Omega-3 requirements could be effectively reduced via SFA-rich alternative lipids
Fish oil sparing has proven particularly difficult for fish species that require one or more of the long-chain polyunsaturated fatty acids (LC-PUFAs), which are abundant in fish oil, but lacking in most of the alternative fats and oils commonly used in aquafeeds. Carnivorous fish, especially marine carnivores like the white sea bass (Atractoscion nobilis) are particularly demanding in this context. For these species, complete or near-complete fish oil replacement generally impairs growth performance and dramatically alters the fatty acid composition of the tissues.
Recent studies have suggested that the use of lipids rich in saturated fatty acids (SFAs) instead of those rich in C18 polyunsaturated fatty acids (C18 PUFAs) may be advantageous in maintaining tissue levels of LC-PUFAs. SFA-rich lipids may also offer a strategic advantage in terms of meeting the LC-PUFA requirements of marine carnivores while minimizing dietary fish oil inclusion.
Initial feeding trial
Accordingly, the authors assessed the performance and tissue fatty acid composition of juvenile white sea bass initially weighing 3.8 + 0.2 g fed diets containing fish oil, graded levels of C18 PUFA-rich standard soy oil or SFA-rich hydrogenated soy oil (replacing 25, 50, 75, or 100 percent of dietary fish oil) for eight weeks.

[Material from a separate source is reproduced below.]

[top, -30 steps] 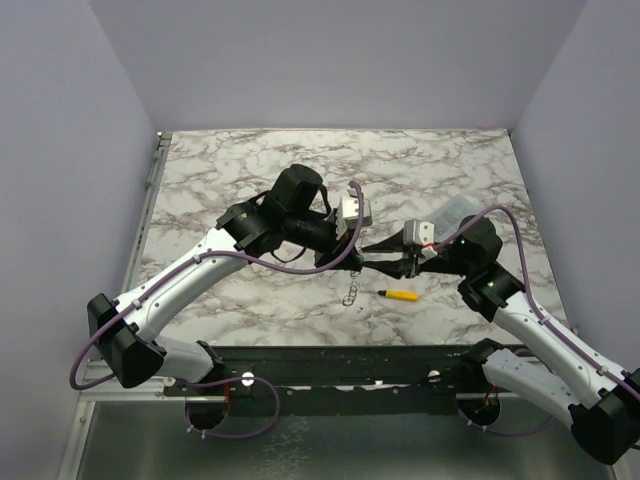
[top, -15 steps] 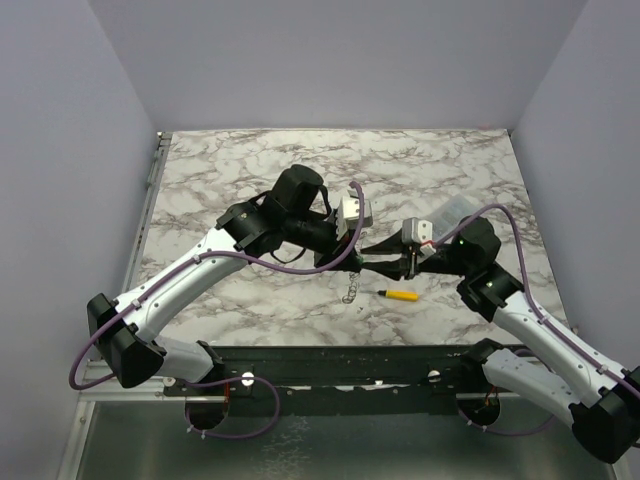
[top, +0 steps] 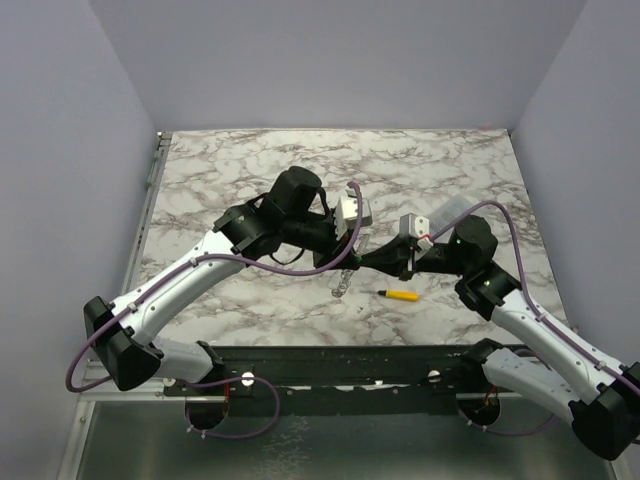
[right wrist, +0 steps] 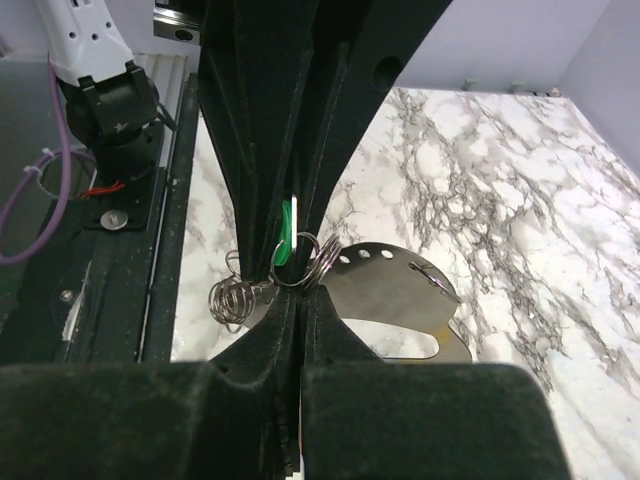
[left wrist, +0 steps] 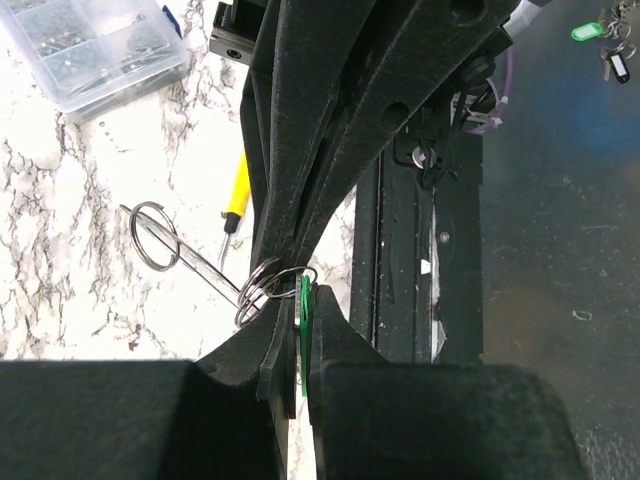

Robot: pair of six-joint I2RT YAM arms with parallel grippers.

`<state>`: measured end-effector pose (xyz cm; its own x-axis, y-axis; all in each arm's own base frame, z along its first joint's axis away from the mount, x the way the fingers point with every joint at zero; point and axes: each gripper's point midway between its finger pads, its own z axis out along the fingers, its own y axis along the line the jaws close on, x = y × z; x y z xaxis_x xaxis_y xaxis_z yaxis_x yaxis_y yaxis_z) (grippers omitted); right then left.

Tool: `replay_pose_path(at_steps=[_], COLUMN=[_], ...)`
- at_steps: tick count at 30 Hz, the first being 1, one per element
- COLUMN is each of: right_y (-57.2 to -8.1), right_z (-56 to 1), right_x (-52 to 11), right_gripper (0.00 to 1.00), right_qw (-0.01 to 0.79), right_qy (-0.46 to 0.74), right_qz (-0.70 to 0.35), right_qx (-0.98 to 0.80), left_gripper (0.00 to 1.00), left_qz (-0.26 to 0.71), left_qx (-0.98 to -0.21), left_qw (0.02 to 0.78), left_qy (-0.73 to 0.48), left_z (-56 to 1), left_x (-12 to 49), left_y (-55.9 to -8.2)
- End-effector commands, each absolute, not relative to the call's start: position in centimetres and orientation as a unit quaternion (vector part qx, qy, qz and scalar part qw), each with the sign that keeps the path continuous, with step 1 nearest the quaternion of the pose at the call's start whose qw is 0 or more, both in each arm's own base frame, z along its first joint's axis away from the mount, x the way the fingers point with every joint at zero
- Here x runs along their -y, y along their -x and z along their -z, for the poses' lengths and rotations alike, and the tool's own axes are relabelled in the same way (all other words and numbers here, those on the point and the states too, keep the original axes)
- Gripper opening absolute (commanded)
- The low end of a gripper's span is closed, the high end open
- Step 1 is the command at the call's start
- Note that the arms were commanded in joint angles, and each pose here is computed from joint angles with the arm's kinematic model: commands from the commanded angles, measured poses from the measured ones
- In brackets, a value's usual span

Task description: Remove the keys from the keyring

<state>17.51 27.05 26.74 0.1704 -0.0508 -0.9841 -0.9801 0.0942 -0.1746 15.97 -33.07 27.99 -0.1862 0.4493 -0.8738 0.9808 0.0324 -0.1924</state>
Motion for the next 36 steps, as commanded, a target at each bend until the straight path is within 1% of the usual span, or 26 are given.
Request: replay_pose_path(at_steps=[1, 9, 17, 23, 29, 36], right_y=[-16.0, -16.4, -16.9, -16.9, -16.3, -17.0], right_z=[-29.3, -28.5, -27.3, -24.7, -20.7, -16.8], right_x=[-27.9, -26.8, -26.4, -26.1, -25.7, -25.8], right_gripper=[0.01, 0.01, 0.00, 0.01, 0.01, 0.01], right_qw=[0.560, 0.570, 0.559, 0.538, 0.493, 0.460], right_qy=[0.526, 0.498, 0.478, 0.473, 0.470, 0.460], right_qz=[-0.452, -0.431, -0.424, -0.423, -0.425, -0.422], right_qx=[-0.453, -0.490, -0.528, -0.555, -0.595, -0.632], left_gripper=[0.00, 0.00, 0.00, 0.00, 0.00, 0.00], left_qz=[0.401, 0.372, 0.352, 0.359, 0.355, 0.378], left_qx=[-0.620, -0.611, -0.602, -0.613, -0.606, -0.613], left_qw=[0.383, 0.397, 0.381, 0.342, 0.333, 0.298], left_qy=[-0.556, -0.575, -0.607, -0.615, -0.629, -0.627], left_z=[-29.4, -28.3, -26.2, -22.5, -19.0, -15.4], left_x=[34.2, 32.6, 32.1, 32.3, 32.2, 32.2], left_y=[-17.7, -17.4, -17.2, -17.0, -17.0, -17.0])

Feed conversion, weight gain and specific growth rates were not impaired by partial or complete replacement of dietary fish oil with hydrogenated soy oil. However, fish oil sparing with standard soy oil was associated with declining performance. Tissue fatty acid profiles of fish fed the SFA-rich, hydrogenated soy oil-based diets were very similar to those fed the fish oil-based feed, but the C18 PUFA-rich standard soy oil-based feeds resulted in concomitant loss of n-3 and LC-PUFAs (Fig. 1).
These data suggested a limitation, potentially related to LC-PUFA deficiency, associated with replacing fish oil with standard soybean oil but not with hydrogenated soybean oil.
In a subsequent feeding trial, the authors tested whether the limitations associated with feeding standard soybean oil to white sea bass could be attenuated by the addition of an algal source of docosahexaenoic acid (22:6 n-3, DHA). This experiment assessed the performance and tissue fatty acid compositions of juvenile white sea bass weighing 4.1 g fed diets containing fish oil, C18 PUFA-rich standard soy oil or SFA-rich hydrogenated soy oil as a complete fish oil replacement, with or without DHA supplementation for eight weeks. Once again, the use of C18 PUFA-rich standard soybean oil-based feed resulted in impaired growth fish and feed-conversion ratios. Although amending the diet with DHA did improve the performance of fish fed standard soybean oil-based feed, growth was still superior among the fish fed hydrogenated soybean oil-based feeds, regardless of DHA supplementation.
Collectively, the data suggested that the LC-PUFA requirements of white sea bass could be effectively reduced by feeding SFA-rich alternative lipids like hydrogenated soybean oil, allowing for a greater level of fish oil sparing without growth impairment or tissue profile modification than is possible with C18 PUFA-rich lipids.
To fully validate these results and the value of hydrogenated soybean oil-based white seabass feed, a commercial-scale grow-out trial is currently being conducted by Hubbs-SeaWorld Research Institute in cooperation with researchers at Southern Illinois University and Iowa State University.
Editor’s Note: This article was based largely on research by the authors reported in “Sparing Fish Oil With Soybean Oil in Feeds for White Seabass: Effects of Inclusion Rate and Soybean Oil Composition,” an article published in the April 2013 North American Journal of Aquaculture.